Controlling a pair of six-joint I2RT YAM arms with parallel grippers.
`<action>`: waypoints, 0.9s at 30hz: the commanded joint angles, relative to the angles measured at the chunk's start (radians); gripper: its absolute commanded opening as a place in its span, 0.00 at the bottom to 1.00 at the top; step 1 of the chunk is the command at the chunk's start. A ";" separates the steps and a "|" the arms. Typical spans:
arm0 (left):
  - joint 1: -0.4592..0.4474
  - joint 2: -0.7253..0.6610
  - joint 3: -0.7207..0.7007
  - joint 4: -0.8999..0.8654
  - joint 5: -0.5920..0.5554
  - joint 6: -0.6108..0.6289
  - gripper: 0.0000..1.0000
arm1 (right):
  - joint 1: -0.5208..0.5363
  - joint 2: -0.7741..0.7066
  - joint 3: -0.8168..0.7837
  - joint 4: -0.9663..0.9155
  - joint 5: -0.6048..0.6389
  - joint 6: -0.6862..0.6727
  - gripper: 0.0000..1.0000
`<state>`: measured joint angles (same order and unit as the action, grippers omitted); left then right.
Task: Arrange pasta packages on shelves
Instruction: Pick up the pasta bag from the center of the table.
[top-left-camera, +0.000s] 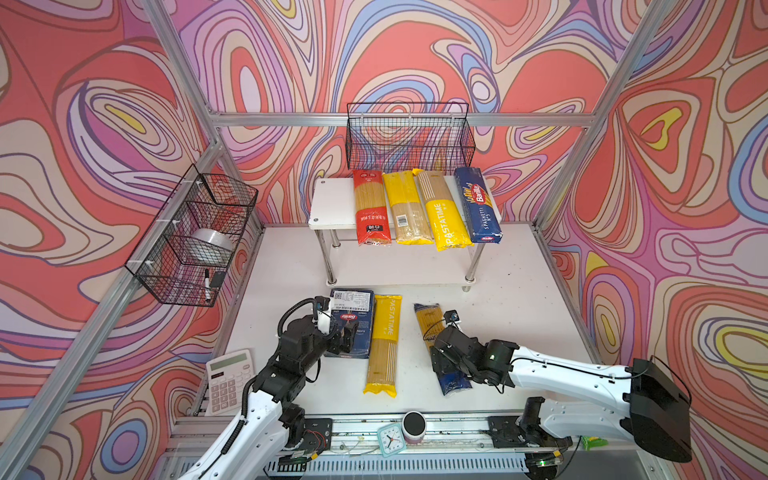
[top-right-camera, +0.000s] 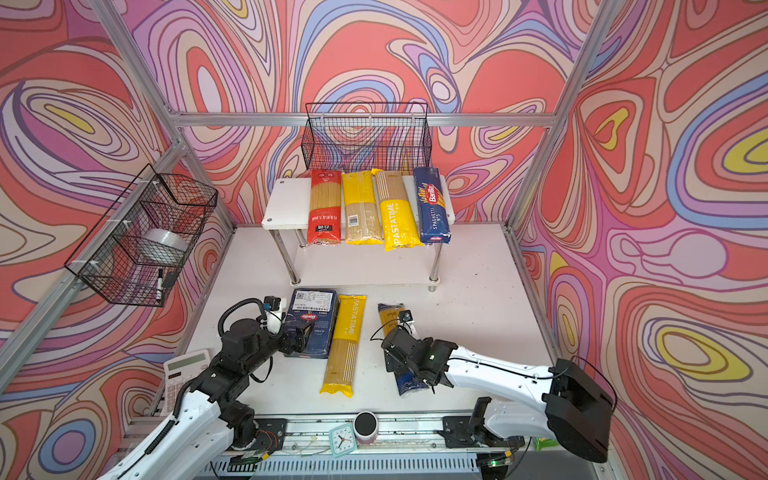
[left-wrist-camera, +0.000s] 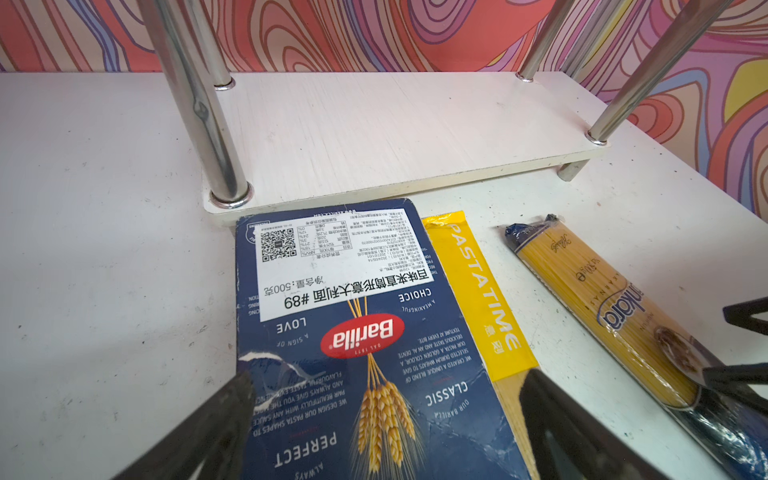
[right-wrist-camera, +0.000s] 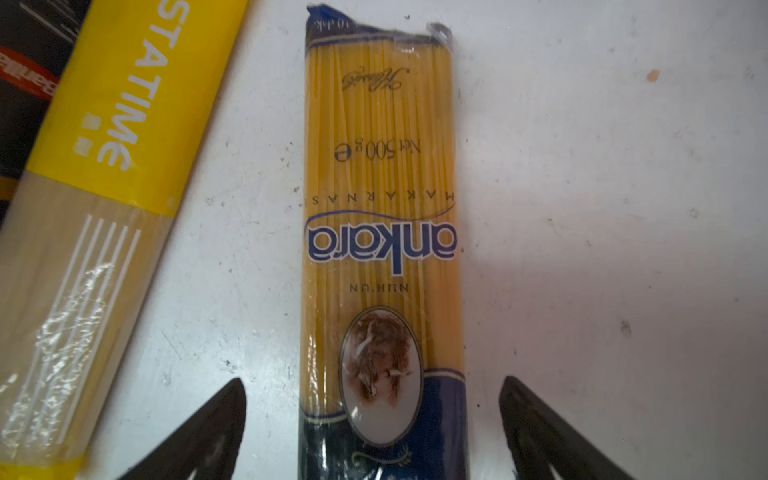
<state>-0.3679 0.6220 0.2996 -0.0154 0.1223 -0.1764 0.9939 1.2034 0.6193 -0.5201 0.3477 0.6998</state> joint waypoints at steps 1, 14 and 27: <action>-0.008 -0.009 0.019 -0.012 -0.010 0.002 1.00 | -0.004 0.029 -0.020 0.011 -0.017 0.006 0.98; -0.006 -0.010 0.018 -0.012 -0.010 0.001 1.00 | -0.042 0.208 -0.021 0.112 -0.085 -0.003 0.98; -0.008 -0.010 0.019 -0.012 -0.011 0.000 1.00 | -0.057 0.353 -0.009 0.180 -0.127 0.052 0.95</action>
<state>-0.3679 0.6220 0.2996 -0.0154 0.1219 -0.1764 0.9413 1.4826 0.6365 -0.3206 0.3374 0.7021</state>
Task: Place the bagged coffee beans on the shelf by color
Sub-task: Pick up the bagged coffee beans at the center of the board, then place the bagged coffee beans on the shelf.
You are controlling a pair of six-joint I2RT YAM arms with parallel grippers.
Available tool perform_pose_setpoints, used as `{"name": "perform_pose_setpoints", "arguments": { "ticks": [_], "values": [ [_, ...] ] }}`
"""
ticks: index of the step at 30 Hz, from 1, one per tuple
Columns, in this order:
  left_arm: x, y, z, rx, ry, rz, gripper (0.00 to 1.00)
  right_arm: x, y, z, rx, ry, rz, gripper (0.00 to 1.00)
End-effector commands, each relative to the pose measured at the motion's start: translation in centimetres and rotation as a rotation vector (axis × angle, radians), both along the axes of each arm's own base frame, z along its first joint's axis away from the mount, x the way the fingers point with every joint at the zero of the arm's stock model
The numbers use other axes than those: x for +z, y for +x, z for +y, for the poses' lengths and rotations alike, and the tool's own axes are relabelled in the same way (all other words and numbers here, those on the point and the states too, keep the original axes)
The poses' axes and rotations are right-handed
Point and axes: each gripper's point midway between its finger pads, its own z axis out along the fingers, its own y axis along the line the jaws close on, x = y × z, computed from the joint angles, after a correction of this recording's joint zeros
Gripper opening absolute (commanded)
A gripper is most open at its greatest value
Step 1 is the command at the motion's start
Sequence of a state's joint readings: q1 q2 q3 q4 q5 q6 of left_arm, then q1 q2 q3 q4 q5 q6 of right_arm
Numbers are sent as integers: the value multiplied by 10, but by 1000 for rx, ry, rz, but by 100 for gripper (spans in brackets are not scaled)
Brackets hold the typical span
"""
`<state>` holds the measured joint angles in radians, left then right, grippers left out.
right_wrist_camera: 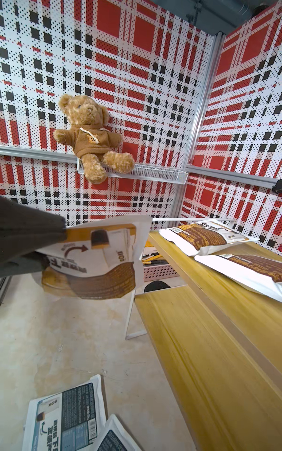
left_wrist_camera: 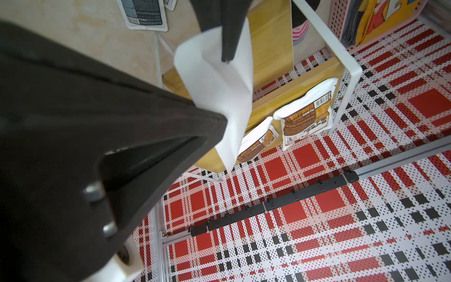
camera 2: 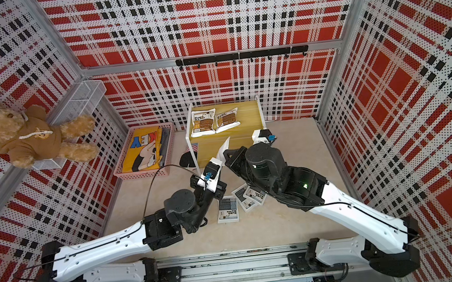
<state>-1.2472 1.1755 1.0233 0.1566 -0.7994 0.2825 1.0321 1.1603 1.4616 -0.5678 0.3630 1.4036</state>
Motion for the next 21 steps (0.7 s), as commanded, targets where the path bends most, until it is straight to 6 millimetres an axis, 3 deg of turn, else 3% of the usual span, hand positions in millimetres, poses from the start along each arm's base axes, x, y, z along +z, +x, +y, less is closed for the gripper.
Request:
{"name": "perform_pose_setpoints", "arguments": {
  "ticks": [1, 4, 5, 8, 10, 11, 16, 21],
  "values": [
    [18, 1, 0, -19, -46, -4, 0, 0, -6, 1, 25, 10, 0, 0],
    [21, -1, -1, -36, -46, -3, 0, 3, -7, 2, 29, 19, -9, 0],
    [23, -1, 0, -40, -50, -3, 0, 4, -6, 1, 26, 23, -14, 7],
    [27, -1, -1, -62, -57, 2, 0, 8, -7, -6, 7, 24, -28, 41],
    [31, 1, 0, -71, -77, 15, 0, 15, -7, -14, -11, 14, -49, 75],
    [32, 2, 0, -84, -90, 27, 0, 19, -7, -20, -25, 1, -62, 99],
    [49, 16, 7, -173, -214, 116, 0, 53, -12, -67, -124, -79, -173, 100],
    [82, 33, 24, -319, -407, 219, 0, 71, -20, -123, -248, -190, -262, 100]
  ]
}}
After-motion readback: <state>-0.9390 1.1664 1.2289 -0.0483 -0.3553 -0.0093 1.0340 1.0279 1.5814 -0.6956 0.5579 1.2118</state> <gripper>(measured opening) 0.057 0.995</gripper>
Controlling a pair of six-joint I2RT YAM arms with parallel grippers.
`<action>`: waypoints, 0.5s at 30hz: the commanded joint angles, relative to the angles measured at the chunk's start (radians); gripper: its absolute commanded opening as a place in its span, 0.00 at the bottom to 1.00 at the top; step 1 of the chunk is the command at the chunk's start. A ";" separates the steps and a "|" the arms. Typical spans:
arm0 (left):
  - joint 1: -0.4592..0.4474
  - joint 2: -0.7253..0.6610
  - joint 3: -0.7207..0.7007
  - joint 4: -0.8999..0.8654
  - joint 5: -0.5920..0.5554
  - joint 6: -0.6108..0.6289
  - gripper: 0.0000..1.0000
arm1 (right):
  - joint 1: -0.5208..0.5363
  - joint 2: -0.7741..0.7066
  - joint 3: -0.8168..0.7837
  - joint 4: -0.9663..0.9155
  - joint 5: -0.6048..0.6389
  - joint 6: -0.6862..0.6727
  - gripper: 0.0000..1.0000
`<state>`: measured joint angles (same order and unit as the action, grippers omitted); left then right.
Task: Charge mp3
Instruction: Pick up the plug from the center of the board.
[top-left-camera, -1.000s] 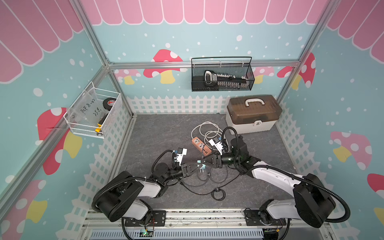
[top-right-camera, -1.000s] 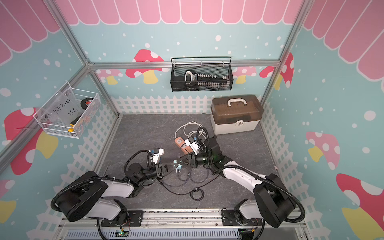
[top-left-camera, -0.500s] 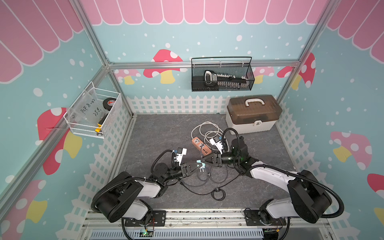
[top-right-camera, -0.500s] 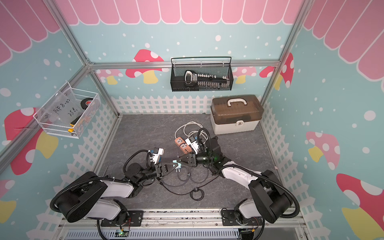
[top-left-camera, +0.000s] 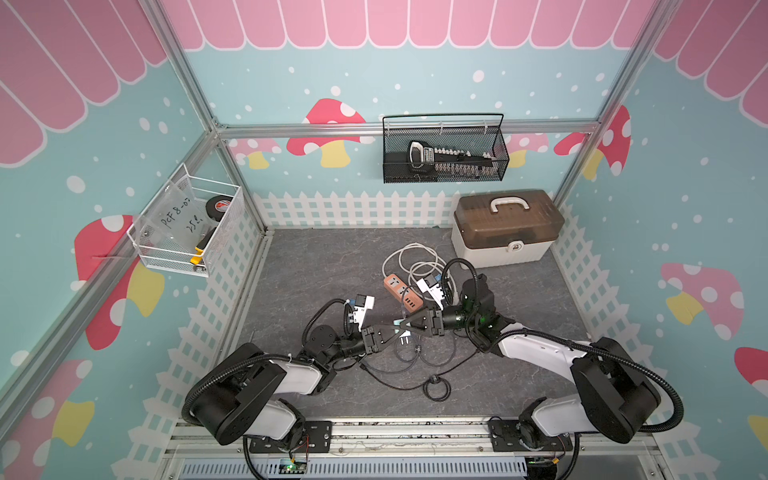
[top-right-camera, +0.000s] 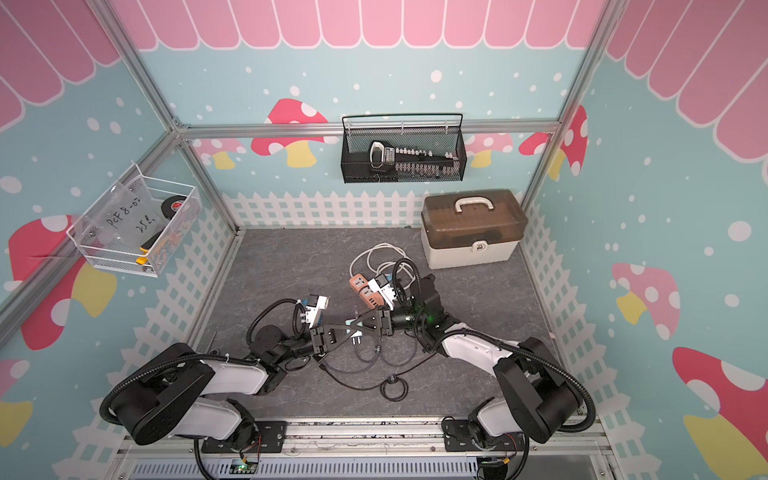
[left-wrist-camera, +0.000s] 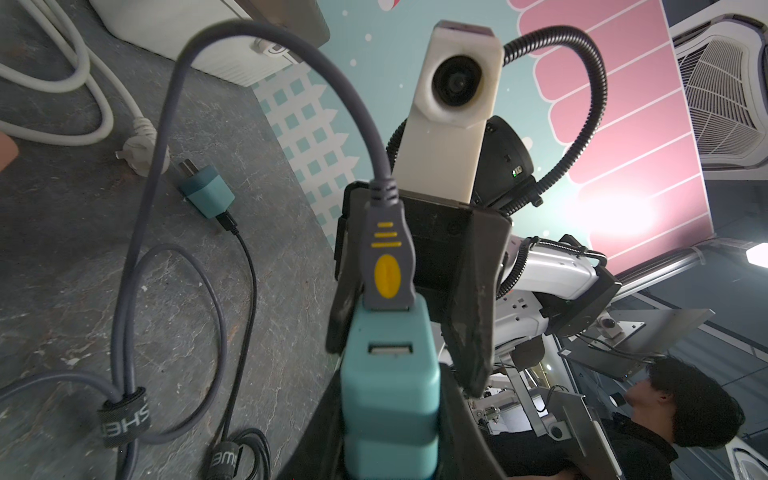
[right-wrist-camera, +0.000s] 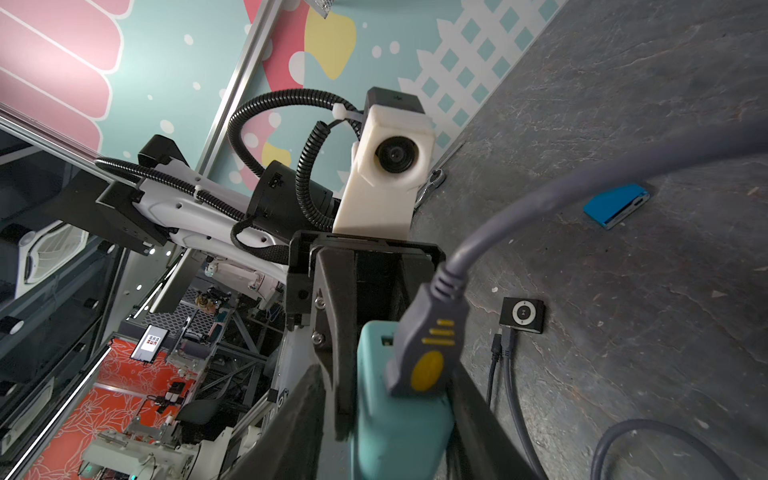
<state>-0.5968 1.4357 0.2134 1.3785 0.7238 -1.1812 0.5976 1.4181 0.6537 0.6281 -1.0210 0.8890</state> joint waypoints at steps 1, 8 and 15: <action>0.008 -0.013 0.019 0.037 0.004 0.003 0.00 | 0.006 -0.009 -0.013 0.025 -0.023 0.005 0.31; 0.009 -0.004 0.025 0.037 0.010 -0.004 0.00 | 0.006 -0.012 -0.010 0.024 -0.024 0.007 0.15; 0.012 0.010 0.037 0.037 0.019 -0.013 0.00 | 0.003 -0.035 -0.016 0.012 0.002 -0.009 0.00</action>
<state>-0.5892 1.4364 0.2157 1.3857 0.7452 -1.1698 0.5934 1.4105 0.6533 0.6315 -1.0290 0.9257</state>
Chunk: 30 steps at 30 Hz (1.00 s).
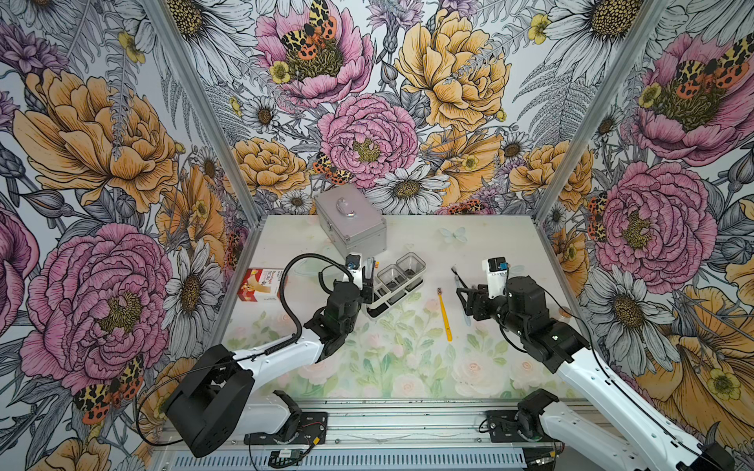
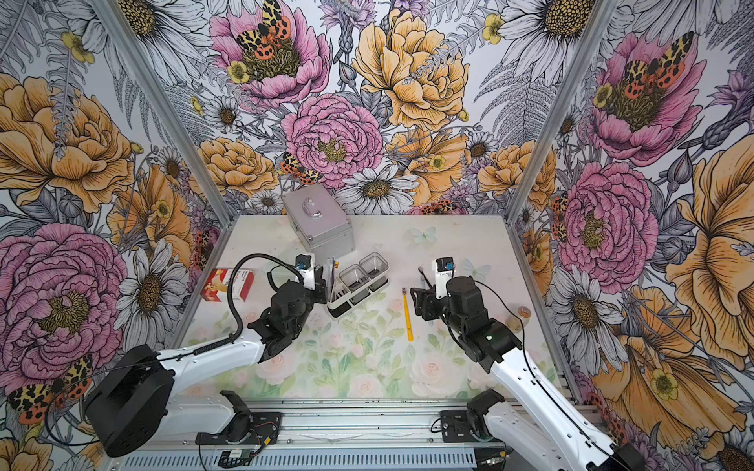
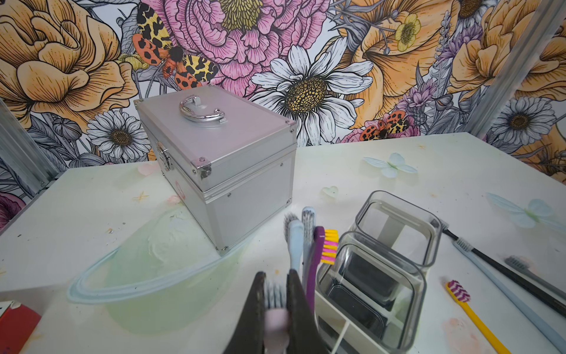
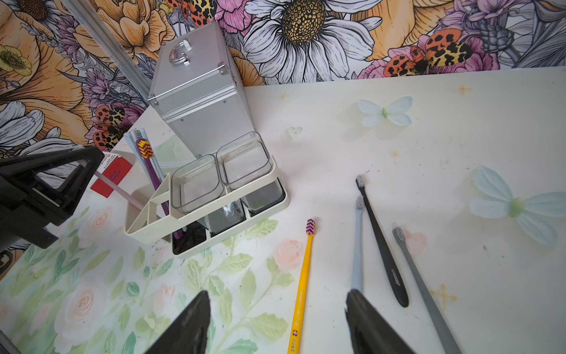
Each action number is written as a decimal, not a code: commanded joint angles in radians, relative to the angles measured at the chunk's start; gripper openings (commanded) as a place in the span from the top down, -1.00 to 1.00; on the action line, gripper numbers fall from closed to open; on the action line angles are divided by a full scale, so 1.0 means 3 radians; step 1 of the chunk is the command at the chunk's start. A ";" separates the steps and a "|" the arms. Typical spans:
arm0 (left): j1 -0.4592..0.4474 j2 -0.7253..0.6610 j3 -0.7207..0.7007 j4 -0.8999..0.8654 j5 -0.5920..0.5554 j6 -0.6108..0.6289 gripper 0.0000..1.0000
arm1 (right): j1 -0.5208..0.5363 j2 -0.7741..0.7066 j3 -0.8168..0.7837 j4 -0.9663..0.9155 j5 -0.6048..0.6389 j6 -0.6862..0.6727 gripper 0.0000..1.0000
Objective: Place the toothbrush into the toothbrush holder
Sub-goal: Place the toothbrush in the toothbrush holder.
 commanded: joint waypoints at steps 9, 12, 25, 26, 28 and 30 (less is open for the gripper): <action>0.0078 0.0164 -0.0046 0.0342 0.0118 -0.0085 1.00 | -0.0021 0.0058 0.0156 0.0004 -0.0059 0.0068 -0.42; 0.0101 0.0189 -0.0031 0.0356 0.0139 -0.0071 1.00 | -0.0022 0.0078 0.0154 0.0006 -0.0059 0.0083 -0.41; 0.0104 0.0352 0.0008 0.0378 0.0273 -0.0104 0.80 | -0.0020 0.0097 0.0152 0.0007 -0.0051 0.0085 -0.40; 0.0092 0.0335 0.0007 0.0391 0.0318 -0.0076 0.71 | -0.0020 0.0090 0.0148 0.0009 -0.0052 0.0084 -0.40; 0.0074 0.0296 0.0011 0.0412 0.0361 -0.0030 0.56 | -0.0022 0.0093 0.0139 0.0009 -0.0044 0.0078 -0.40; 0.0039 0.0231 0.0034 0.0429 0.0388 0.0059 0.16 | -0.0024 0.0114 0.0133 0.0008 -0.0045 0.0070 -0.41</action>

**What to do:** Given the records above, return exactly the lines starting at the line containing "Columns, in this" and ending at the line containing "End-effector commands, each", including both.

**Exercise result:**
Columns, in this order:
  left_arm: x, y, z, rx, ry, rz, gripper (0.00 to 1.00)
  right_arm: x, y, z, rx, ry, rz, gripper (0.00 to 1.00)
End-effector commands, each relative to the pose measured at the motion's start: translation in centimetres and rotation as a rotation vector (axis × angle, radians), both along the axes of each arm's own base frame, z along its first joint's axis away from the mount, x the way the fingers point with every joint at the zero of the arm's stock model

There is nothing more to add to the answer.